JAKARTA, RADIANTVOICE.ID – Di ufuk paling timur Republik ini, di sebuah kampung bernama Erambu, Distrik Sota, Merauke, tempat di mana pagi pertama menyentuh tanah Indonesia, lahir seorang pemuda yang kelak menapaki jalan sunyi pergerakan. Jefri Edi Irawan Gultom. Putra Papua Selatan ini menjahit takdirnya dengan benang perjuangan, sejak ia mengenakan seragam mahasiswa hingga kini setelah menyatakan diri untuk masuk dan berdiri di panggung politik bersama Partai Golkar.
Langkah Jefri tak pernah instan. Ia bukan produk dari dunia yang gemar mengejar sorot kamera. Perjalanannya dimulai jauh di tanah basah Merauke, tumbuh dari akar rumput, dari keringat organisasi, dari forum ke forum, dari diskusi kecil yang dipenuhi ide-ide besar. Sejak 2009, ia telah menjadi bagian dari Gerakan Mahasiswa Kristen Indonesia (GMKI). Tiga belas tahun kemudian, ia memimpin gerakan itu sebagai Ketua Umum, terpilih dalam Kongres XXXVII GMKI di Manokwari, Papua Barat, dengan perolehan suara mayoritas: 50 suara, mengungguli dua kandidat lainnya.

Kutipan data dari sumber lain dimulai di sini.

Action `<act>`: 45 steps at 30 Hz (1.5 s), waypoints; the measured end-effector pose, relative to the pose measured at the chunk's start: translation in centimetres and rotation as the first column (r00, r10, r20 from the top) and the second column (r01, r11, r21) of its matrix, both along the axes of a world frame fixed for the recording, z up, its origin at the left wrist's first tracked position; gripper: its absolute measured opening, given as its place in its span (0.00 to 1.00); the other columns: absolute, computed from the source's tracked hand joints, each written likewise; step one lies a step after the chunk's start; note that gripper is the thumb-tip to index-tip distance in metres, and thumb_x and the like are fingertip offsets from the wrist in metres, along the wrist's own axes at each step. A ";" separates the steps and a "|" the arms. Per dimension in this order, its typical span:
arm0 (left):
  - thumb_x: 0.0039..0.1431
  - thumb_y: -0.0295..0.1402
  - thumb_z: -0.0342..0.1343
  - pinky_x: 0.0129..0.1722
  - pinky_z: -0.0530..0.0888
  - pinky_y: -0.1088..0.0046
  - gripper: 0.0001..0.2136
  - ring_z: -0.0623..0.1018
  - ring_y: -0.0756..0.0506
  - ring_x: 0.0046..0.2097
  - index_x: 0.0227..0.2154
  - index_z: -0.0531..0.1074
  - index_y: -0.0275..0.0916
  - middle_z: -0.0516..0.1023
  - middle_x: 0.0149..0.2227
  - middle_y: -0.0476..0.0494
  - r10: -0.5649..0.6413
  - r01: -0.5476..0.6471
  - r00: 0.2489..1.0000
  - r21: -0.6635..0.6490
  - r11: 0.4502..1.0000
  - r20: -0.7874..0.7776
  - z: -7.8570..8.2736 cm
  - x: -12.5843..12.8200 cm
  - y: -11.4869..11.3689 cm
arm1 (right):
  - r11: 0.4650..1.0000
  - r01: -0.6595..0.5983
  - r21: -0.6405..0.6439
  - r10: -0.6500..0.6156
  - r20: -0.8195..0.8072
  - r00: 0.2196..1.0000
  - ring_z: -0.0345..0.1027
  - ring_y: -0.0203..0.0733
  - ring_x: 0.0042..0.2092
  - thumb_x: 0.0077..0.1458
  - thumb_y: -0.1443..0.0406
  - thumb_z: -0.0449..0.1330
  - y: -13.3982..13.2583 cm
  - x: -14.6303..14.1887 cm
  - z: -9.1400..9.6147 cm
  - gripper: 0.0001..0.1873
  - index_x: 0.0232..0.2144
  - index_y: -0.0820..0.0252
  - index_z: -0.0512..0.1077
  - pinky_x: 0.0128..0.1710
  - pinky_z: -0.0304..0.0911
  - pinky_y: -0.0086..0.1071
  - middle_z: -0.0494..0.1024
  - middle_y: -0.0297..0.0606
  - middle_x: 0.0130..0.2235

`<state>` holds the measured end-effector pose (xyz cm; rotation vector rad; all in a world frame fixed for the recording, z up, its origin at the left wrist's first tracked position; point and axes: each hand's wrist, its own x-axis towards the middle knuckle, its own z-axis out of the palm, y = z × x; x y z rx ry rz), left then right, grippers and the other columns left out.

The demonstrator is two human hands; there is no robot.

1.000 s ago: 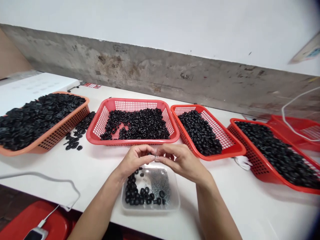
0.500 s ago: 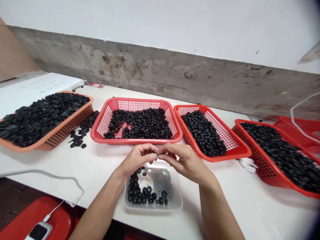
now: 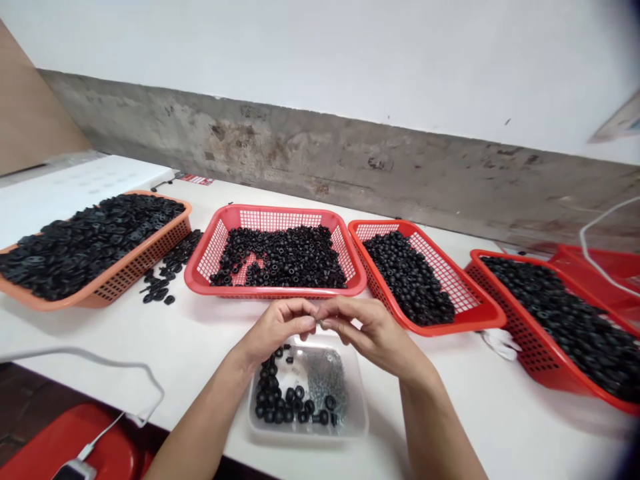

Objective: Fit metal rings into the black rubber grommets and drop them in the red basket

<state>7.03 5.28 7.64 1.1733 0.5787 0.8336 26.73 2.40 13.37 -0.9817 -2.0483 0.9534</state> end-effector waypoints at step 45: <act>0.63 0.37 0.57 0.35 0.66 0.74 0.08 0.70 0.49 0.34 0.34 0.74 0.37 0.72 0.31 0.48 0.288 -0.176 0.939 0.455 0.873 -0.188 -0.1 0.2 -0.4 | 0.996 0.052 -0.070 -0.035 0.229 0.973 0.58 0.33 0.28 0.66 0.66 0.49 -0.2 -0.1 0.0 0.15 0.26 0.59 0.66 0.28 0.54 0.27 0.66 0.29 0.25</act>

Jefri bukanlah nama yang datang dari kota besar. Ia datang dari batas negeri, dari tempat di mana Indonesia seakan mulai dan berakhir. Namun dari batas itu, ia memperlihatkan bahwa kepemimpinan sejati tidak mengenal geografis. Bahwa dari Erambu pun, seorang kader bisa dipercaya menakhodai organisasi nasional.
“Saya sudah bergabung di GMKI sejak 2009,” ujarnya lirih suatu ketika. Di balik kalimat sederhana itu, tersimpan cerita panjang tentang jatuh-bangun, masa-masa jeda, hingga keraguan yang perlahan ia kikis dengan dedikasi dan keberanian.

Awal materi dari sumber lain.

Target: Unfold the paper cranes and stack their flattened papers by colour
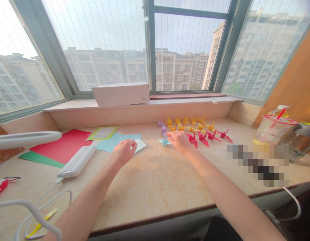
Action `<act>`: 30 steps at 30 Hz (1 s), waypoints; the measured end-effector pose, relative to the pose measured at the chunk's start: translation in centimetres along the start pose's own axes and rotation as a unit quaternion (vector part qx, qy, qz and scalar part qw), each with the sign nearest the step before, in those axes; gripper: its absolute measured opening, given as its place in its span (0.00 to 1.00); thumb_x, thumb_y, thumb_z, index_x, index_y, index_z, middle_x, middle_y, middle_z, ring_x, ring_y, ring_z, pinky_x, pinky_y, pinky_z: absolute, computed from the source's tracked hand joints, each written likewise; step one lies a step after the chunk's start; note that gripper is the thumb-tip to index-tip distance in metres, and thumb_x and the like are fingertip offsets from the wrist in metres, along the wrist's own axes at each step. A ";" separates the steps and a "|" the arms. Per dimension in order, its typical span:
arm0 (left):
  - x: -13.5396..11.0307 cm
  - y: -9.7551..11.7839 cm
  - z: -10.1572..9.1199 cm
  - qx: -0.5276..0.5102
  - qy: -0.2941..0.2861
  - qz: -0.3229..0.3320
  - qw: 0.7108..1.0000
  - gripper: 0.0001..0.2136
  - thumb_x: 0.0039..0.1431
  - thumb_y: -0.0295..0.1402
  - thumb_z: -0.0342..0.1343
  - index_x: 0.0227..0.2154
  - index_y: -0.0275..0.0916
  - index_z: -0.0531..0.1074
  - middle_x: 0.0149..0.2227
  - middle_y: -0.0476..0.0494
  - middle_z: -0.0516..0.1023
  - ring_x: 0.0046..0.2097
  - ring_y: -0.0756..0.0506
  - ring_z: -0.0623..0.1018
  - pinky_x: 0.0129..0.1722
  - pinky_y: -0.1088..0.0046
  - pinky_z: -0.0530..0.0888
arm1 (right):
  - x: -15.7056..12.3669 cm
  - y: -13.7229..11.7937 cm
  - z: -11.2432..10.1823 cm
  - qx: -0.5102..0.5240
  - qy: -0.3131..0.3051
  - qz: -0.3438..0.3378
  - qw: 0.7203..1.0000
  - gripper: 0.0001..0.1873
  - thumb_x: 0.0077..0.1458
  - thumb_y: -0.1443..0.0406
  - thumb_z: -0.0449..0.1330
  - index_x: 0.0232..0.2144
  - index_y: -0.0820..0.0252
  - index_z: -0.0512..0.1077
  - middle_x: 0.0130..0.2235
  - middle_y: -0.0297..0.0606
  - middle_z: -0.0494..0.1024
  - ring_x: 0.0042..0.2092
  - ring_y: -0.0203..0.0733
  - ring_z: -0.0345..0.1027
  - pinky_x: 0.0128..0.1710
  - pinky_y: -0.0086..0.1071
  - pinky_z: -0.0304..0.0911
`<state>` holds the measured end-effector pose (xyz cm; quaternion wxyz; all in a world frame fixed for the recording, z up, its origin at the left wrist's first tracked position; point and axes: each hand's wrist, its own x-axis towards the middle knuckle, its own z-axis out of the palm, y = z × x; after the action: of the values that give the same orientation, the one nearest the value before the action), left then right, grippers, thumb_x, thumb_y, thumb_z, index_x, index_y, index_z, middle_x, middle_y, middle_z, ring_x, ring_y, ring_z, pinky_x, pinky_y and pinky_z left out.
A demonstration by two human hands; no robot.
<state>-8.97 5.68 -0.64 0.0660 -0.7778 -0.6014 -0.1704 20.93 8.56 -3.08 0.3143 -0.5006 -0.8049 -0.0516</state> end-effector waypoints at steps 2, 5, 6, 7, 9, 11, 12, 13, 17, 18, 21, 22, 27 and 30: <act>0.0 0.1 -0.1 0.004 0.000 -0.001 1.000 0.16 0.63 0.39 0.42 0.29 0.42 0.73 0.36 0.44 0.79 0.38 0.42 0.77 0.33 0.71 0.66 | 0.0 -0.1 0.1 0.003 -0.001 0.003 1.000 0.15 0.61 0.69 0.58 0.50 0.55 0.72 0.47 0.39 0.81 0.49 0.46 0.73 0.49 0.40 0.59; -0.1 0.2 -0.2 0.007 0.000 0.002 1.000 0.16 0.64 0.39 0.42 0.29 0.42 0.73 0.36 0.44 0.79 0.38 0.42 0.77 0.33 0.71 0.66 | 0.0 -0.4 0.0 0.011 -0.006 0.008 1.000 0.22 0.62 0.70 0.57 0.57 0.54 0.66 0.51 0.40 0.79 0.52 0.45 0.72 0.50 0.39 0.62; -0.1 0.2 -0.3 0.008 0.001 0.002 1.000 0.16 0.64 0.39 0.42 0.29 0.42 0.73 0.35 0.44 0.79 0.38 0.42 0.77 0.33 0.71 0.66 | -0.1 -0.5 0.0 0.020 -0.009 0.010 1.000 0.23 0.62 0.70 0.57 0.59 0.53 0.65 0.52 0.39 0.78 0.52 0.45 0.72 0.51 0.39 0.63; -0.1 0.3 -0.3 0.008 0.000 0.001 1.000 0.16 0.64 0.38 0.42 0.28 0.42 0.73 0.35 0.44 0.79 0.37 0.43 0.77 0.33 0.71 0.66 | -0.1 -0.6 0.0 0.032 -0.013 0.012 0.999 0.24 0.61 0.70 0.57 0.59 0.53 0.64 0.53 0.39 0.78 0.52 0.45 0.72 0.51 0.39 0.63; -0.1 0.4 -0.4 0.009 -0.002 0.000 1.000 0.16 0.64 0.38 0.42 0.28 0.41 0.73 0.35 0.44 0.79 0.37 0.43 0.77 0.33 0.72 0.67 | -0.1 -0.7 0.1 0.055 -0.020 0.013 0.998 0.24 0.61 0.71 0.57 0.58 0.52 0.65 0.53 0.38 0.77 0.52 0.45 0.72 0.52 0.39 0.63; -0.2 0.6 -0.6 0.010 -0.006 -0.001 1.000 0.16 0.64 0.38 0.42 0.29 0.41 0.73 0.35 0.44 0.79 0.38 0.43 0.77 0.34 0.71 0.67 | -0.1 -0.8 0.2 0.066 -0.020 0.012 0.998 0.21 0.60 0.70 0.58 0.55 0.52 0.67 0.52 0.38 0.78 0.52 0.45 0.73 0.52 0.40 0.63; -0.2 0.6 -0.6 0.011 -0.008 -0.002 1.000 0.16 0.64 0.38 0.42 0.29 0.41 0.73 0.36 0.44 0.79 0.38 0.43 0.77 0.34 0.71 0.68 | -0.1 -0.8 0.2 0.067 -0.018 0.014 0.997 0.19 0.60 0.70 0.59 0.53 0.52 0.69 0.51 0.38 0.79 0.51 0.45 0.73 0.52 0.40 0.63; -0.2 0.6 -0.6 0.012 -0.009 -0.003 1.000 0.16 0.64 0.38 0.42 0.29 0.41 0.73 0.36 0.44 0.79 0.39 0.43 0.77 0.35 0.71 0.68 | -0.1 -0.8 0.2 0.066 -0.015 0.016 0.998 0.17 0.60 0.70 0.59 0.52 0.53 0.70 0.50 0.38 0.80 0.51 0.45 0.73 0.51 0.39 0.63; -0.2 0.3 -0.3 0.024 -0.022 -0.007 0.999 0.15 0.64 0.37 0.43 0.33 0.41 0.75 0.39 0.42 0.80 0.43 0.41 0.77 0.40 0.69 0.70 | -0.1 -0.9 0.2 0.059 -0.003 0.031 0.998 0.09 0.61 0.69 0.59 0.44 0.55 0.73 0.43 0.38 0.82 0.46 0.44 0.75 0.48 0.37 0.63; -0.2 0.1 -0.1 0.028 -0.027 -0.007 0.999 0.15 0.63 0.37 0.43 0.34 0.41 0.76 0.39 0.42 0.80 0.44 0.40 0.77 0.41 0.68 0.70 | -0.1 -1.0 0.1 0.054 -0.001 0.034 0.998 0.08 0.61 0.69 0.59 0.42 0.55 0.74 0.41 0.38 0.82 0.45 0.44 0.75 0.47 0.37 0.63; -0.2 -0.4 0.5 0.037 -0.048 -0.002 0.998 0.15 0.62 0.38 0.47 0.39 0.39 0.77 0.42 0.39 0.80 0.47 0.38 0.77 0.44 0.65 0.70 | 0.0 -0.9 -0.1 0.039 0.002 0.038 0.999 0.05 0.61 0.68 0.59 0.39 0.55 0.75 0.39 0.38 0.82 0.43 0.44 0.75 0.46 0.36 0.61; -0.2 -0.5 0.6 0.037 -0.055 0.000 0.998 0.15 0.62 0.39 0.47 0.41 0.39 0.77 0.43 0.38 0.80 0.47 0.37 0.76 0.45 0.64 0.70 | 0.0 -0.8 -0.2 0.034 0.003 0.039 0.999 0.05 0.61 0.67 0.59 0.40 0.55 0.75 0.39 0.38 0.82 0.43 0.44 0.75 0.46 0.36 0.60; -0.3 -0.8 0.6 0.033 -0.076 0.013 0.997 0.16 0.61 0.43 0.50 0.43 0.39 0.76 0.44 0.39 0.80 0.48 0.37 0.75 0.47 0.64 0.69 | -0.1 -0.2 -0.5 0.016 -0.004 0.041 0.999 0.08 0.62 0.67 0.58 0.43 0.55 0.74 0.40 0.39 0.82 0.44 0.44 0.74 0.47 0.35 0.59; -0.3 -0.8 0.4 0.030 -0.080 0.017 0.996 0.16 0.59 0.42 0.52 0.43 0.39 0.77 0.43 0.39 0.80 0.48 0.37 0.76 0.46 0.65 0.69 | -0.1 0.0 -0.5 0.009 -0.010 0.044 0.999 0.09 0.63 0.67 0.57 0.45 0.55 0.74 0.41 0.39 0.82 0.45 0.43 0.74 0.48 0.35 0.60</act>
<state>-9.69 5.73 -1.24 0.0444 -0.7967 -0.5963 -0.0884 21.19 8.32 -2.76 0.3128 -0.5335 -0.7854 -0.0253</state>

“Tidak mudah,” katanya, “Banyak yang terpanggil, sedikit yang terpilih, lebih sedikit lagi yang setia.” Kalimat itu seperti mantra. Ia tidak sekadar memimpin, tetapi menjadi bagian dari arus panjang kaderisasi, melewati fase demi fase: anggota, komisariat, cabang, hingga akhirnya dipercaya di tingkat pusat.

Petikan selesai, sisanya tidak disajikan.